Notes compiled by- Ms. Elizabeth K.

Definition- The exchange of gases (CO2 & O2) between the atmosphere & tissue is known as
respiration. It involves the exchange of gases between the blood & the lungs i.e external respiration
& exchange between blood & cells of the body i.e internal respiration,

1.ORGANS OF THE RESPIRATORY TRACT

 Nose
 Pharynx
 Larynx
 Trachea
 Bronchi
 Lungs

Respiratory tract diag.

The respiratory tract can be divided into 2 parts- upper respiratory tract & lower respiratory tract.
The upper respiratory tract is made up of- Nose & pharynx. The lower respiratory system consists of
larynx, trachea, bronchi & lungs.

Nose: Nasal openings/nostrils/external nares are used for drawing in air. Both these openings lead
upto the nasal cavity. The nasal cavity consists of a large irregular cavity divided into 2 equal
passages/chambers by the nasal septum. Posteriorly the nasal chambers are not smooth, but have 3
bony ridges present. These ridges are known as superior conchae, middle conchae & inferior
conchae. They serve the purpose of increasing the internal surface area so that passing air gets more
area to come in contact with the lining & also prevent dehydration by trapping water droplets during
exhalation. The nose is lined with very vascular, ciliated columnar epithelium which contains mucous
secreting cells. The special functions of the nose are- a) Filtering & cleaning of air- The small hairs
trap large particles. Dust & microbes settle & adhere to the mucous, so that clean air reaches into
the lungs. b) Warming- Due to the large number of blood capillaries present in the nose, the air that
passes over the nasal lining gets warmed up. This warm air then passes into the lungs & does not
cause any fluctuations in internal body temperature. c) Humidification- Air travelling over the moist
mucosa becomes saturated with water vapour. This prevents drying of the internal respiratory
surfaces. d) Olfaction- Nose is the organ of the sense of smell.

Diag. of Nose

Pharynx- The pharynx or throat is a tube 12-14cm long . It participates in both respiration & intake
of food. It can be divided into 3 regions- nasopharynx, oropharynx & laryngopharynx. The
nasopharynx lies posterior to the nasal cavity & extends upto the soft palate. It has openings that
lead into auditory tubes or Eustachian tube & exchanges small amounts of air to equalize air
pressure in the middle ear. The oropharynx is the middle portion of the pharynx & lies posterior to
the oral cavity. It serves as a common passage way for air, food & drink.
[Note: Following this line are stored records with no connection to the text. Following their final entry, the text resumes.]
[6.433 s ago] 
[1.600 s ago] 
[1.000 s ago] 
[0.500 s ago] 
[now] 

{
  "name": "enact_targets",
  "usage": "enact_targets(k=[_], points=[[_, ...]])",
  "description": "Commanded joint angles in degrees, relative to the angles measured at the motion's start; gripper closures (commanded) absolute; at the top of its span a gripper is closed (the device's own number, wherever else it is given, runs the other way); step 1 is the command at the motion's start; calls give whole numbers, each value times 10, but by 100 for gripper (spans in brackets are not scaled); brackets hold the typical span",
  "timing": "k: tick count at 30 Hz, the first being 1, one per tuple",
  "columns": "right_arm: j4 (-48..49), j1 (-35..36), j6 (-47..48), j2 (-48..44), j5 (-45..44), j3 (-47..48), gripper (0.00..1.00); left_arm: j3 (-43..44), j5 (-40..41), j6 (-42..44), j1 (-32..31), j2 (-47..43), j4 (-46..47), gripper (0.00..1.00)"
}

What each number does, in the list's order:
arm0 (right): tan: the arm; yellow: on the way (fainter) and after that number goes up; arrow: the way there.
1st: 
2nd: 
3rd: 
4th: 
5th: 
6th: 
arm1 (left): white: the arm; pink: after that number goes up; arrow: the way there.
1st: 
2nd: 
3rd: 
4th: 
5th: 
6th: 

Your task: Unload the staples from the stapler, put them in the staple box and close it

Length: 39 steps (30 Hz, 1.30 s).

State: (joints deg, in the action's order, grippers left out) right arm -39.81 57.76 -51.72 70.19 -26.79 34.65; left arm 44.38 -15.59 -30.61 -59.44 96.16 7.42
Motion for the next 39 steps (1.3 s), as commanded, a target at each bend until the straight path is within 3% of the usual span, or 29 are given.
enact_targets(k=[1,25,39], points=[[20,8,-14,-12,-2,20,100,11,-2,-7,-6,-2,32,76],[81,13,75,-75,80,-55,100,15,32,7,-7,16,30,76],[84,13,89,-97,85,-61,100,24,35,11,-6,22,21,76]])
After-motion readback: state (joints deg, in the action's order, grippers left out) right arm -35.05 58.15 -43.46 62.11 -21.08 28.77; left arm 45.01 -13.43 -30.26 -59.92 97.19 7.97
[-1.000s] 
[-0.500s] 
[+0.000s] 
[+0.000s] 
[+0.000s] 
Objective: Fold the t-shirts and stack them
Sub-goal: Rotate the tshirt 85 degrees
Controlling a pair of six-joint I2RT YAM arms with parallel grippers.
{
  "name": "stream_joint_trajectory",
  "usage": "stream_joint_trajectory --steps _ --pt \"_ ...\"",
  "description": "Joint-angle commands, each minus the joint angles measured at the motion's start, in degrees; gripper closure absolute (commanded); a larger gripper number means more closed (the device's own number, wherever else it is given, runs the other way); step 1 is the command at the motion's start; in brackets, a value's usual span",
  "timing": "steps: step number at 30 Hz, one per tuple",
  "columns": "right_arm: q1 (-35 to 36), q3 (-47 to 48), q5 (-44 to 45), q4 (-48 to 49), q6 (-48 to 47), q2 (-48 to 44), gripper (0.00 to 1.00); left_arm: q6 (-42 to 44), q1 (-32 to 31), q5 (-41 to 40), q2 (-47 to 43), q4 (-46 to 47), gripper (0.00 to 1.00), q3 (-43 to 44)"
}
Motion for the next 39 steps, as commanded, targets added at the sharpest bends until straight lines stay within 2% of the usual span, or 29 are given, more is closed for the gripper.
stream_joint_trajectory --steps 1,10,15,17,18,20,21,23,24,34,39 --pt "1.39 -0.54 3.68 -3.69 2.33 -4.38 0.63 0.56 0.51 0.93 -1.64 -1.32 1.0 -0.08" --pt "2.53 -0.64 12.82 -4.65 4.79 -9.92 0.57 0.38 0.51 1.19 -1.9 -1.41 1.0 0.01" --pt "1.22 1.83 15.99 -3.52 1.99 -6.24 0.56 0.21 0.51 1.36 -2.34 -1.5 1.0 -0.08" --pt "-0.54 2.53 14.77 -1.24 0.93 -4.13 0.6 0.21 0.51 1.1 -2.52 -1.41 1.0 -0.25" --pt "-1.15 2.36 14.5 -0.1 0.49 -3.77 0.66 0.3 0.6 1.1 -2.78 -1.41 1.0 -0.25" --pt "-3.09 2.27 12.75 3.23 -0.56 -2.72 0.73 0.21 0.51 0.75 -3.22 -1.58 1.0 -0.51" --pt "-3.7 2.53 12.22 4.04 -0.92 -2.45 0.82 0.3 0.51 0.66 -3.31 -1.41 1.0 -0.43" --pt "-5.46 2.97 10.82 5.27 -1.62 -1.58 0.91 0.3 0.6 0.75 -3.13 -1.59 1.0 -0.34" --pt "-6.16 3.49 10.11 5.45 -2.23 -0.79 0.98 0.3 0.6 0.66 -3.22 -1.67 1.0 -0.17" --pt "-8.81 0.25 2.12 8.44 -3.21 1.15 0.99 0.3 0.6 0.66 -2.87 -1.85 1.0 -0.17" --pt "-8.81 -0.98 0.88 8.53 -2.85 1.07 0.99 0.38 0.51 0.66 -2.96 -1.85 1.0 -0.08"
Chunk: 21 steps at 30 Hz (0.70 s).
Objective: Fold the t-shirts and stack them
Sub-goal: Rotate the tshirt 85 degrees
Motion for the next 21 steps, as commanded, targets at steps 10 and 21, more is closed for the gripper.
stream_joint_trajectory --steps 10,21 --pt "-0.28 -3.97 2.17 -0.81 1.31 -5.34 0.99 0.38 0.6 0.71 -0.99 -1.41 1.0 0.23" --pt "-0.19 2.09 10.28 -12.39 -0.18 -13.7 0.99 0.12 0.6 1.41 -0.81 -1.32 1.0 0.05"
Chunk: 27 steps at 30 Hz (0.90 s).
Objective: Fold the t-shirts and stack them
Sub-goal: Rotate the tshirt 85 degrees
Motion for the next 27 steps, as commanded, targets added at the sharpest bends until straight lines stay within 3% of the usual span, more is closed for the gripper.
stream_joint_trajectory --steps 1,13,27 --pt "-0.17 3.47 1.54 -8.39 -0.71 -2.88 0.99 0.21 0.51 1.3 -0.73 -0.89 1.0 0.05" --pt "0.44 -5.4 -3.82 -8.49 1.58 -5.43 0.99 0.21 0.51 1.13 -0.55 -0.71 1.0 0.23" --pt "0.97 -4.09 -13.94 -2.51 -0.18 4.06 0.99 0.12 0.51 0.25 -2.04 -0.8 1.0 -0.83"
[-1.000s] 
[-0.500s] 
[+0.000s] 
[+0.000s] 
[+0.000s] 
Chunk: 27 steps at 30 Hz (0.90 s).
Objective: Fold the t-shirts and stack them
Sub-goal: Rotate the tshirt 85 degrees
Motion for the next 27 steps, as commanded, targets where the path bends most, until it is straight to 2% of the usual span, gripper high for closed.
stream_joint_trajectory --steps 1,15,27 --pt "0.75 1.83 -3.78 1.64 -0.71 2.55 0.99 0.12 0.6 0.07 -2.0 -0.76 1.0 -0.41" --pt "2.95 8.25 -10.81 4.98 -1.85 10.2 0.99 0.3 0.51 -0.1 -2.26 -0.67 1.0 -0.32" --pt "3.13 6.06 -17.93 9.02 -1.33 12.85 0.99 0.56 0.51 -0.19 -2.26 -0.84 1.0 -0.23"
It has the pair of tonsils
situated here. The laryngopharynx is the inferior part of the pharynx. At the bottom it opens into the
oesophagus posteriorly & the larynx anteriorly. The pharynx has mucosa, fibrous tissue & muscle
tissue layers. It acts as passageway for air & food, helps in taste, hearing etc.

Diag. showing pharynx

Larynx: The larynx or ‘voice box’ is a short passageway that connects the laryngopharynx with the
trachea. The wall of the larynx is composed of several irregularly shaped cartilages attached to each
other by ligaments & membranes. They are 1 thyroid cartilage, 1 epiglottis, 1 cricoid cartilage, 2
arytenoid cartilages, 2 cuneiform cartilages & 2 corniculate cartilages. The thyroid cartilage is the
most prominent & consists of 2 pieces of hyaline cartilage fused to form the Adam’s apple. In males
it is is larger & prominent due to influence of some hormones during puberty. The epiglottis is a leaf-
shaped elastic cartilage lying over the larynx. This flap like structure is like a lid over the glottis &
prevents entry of food or water into the larynx during swallowing. Inside, the laryngeal cavity is
provided with vocal cords. When air passes through it, vibrations are caused in the vocal chords
which produce voice or sounds.

Diag. of larynx

Trachea: The trachea or ‘wind pipe’ is a tubular passageway for air that is about 12cm long & 2,5cm
in diameter. It is located anterior to the oesophagus & extends from the larynx upto the bronchi. It is
composed of 16-20 incomplete , horizontal rings of hyaline cartilage which resemble the letter C.
These C-shaped rings lie one on top of each other & are connrcted together by connective tissue.
The open part of each cartilaginous ring faces posteriorly towards the oesophagus. The layers of
tissue that cover the cartilages are an outer fibroelastic layer, middle smooth muscle fibres & inner
epithelium. These layers allow the diameter of the trachea to change slightly during inhalation &
exhalation, thereby maintaining efficient air flow. The solid C-shaped cartilage rings provide a semi-
rigid support so that tracheal walls do not collapse inward & obstruct the air passageway for
breathing.

Bronchi: At the 5th thoracic vertebrae, the trachea divides into 2 primary bronchi- right primary
bronchus which goes into the right lung & left primary bronchus which goes into the left lung. The
right bronchus is wider & shorter than the left bronchus. They are lined by ciliated columnar
epithelium. On entering the lungs, the primary bronchi divide to form the secondary bronchi (one for
each lobe of the lung). The secondary bronchi continue to branch forming tertiary bronchi which
then divide into smaller bronchioles. The bronchioles in turn branch into even smaller tubes called
terminal bronchioles. These then subdivide into microscopic branches called respiratory bronchioles,
which then divide into small alveolar ducts. Around the circumference of alveolar ducts are
numerous alveoli & alveolar sacs. This extensive branching from the trachea onwards resembles an
inverted tree & is commonly referred to as bronchial tree.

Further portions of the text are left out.